• Exercise brief: Beginning with the line that holds "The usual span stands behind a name", write out the remaining lines of the material exactly, the last line included.

• Given information:
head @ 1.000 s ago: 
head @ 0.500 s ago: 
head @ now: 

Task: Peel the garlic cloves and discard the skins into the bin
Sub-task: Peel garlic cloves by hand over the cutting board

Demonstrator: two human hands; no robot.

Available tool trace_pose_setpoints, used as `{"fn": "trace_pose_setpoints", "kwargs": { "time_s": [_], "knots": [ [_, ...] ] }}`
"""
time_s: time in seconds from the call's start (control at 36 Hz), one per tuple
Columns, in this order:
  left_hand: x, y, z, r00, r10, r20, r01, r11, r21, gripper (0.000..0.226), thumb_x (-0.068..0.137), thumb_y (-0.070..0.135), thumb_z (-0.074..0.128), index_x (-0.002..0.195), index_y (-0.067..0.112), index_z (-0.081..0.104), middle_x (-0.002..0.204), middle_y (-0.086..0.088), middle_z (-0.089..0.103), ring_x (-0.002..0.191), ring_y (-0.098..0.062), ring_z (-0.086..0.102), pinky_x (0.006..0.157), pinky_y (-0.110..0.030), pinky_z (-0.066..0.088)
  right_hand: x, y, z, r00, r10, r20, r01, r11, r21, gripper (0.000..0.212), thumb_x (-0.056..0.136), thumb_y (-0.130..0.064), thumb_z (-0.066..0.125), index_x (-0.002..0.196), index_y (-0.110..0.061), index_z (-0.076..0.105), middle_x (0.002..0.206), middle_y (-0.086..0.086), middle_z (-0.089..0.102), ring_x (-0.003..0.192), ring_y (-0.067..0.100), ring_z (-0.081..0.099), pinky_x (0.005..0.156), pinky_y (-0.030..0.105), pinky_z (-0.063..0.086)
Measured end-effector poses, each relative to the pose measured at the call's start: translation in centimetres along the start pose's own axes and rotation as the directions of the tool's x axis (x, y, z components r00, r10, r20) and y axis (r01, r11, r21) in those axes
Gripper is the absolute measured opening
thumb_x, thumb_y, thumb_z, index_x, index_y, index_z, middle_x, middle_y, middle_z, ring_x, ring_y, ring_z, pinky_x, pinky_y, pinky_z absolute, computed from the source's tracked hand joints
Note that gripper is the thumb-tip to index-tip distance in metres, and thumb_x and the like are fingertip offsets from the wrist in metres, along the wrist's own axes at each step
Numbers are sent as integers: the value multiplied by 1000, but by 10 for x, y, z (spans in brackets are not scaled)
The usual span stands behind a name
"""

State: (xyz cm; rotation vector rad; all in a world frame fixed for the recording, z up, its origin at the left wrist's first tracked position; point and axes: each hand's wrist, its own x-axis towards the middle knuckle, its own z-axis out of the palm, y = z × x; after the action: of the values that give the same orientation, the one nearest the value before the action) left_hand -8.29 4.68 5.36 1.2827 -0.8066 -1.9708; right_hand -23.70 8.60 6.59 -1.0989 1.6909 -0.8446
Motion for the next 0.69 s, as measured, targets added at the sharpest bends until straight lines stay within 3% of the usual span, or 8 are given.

• Answer box:
The usual span stands behind a name
"""

State: (xyz cm; rotation vector rad; all in a world frame fixed for the recording, z up, its origin at the left wrist's first tracked position; point and axes: each hand's wrist, its own x-axis towards the middle knuckle, its own z-axis out of the palm, y = z × x; after the action: of the values that give the same orientation, the one nearest the value before the action) left_hand -8.29 4.68 5.36 1.2827 -0.8066 -1.9708; right_hand -23.70 8.60 6.59 -1.0989 1.6909 -0.8446
Motion for the next 0.69 s, as measured, targets added at the sharpest bends until straight lines stay within 3% of the usual span, or 8 are given.

No more output remains.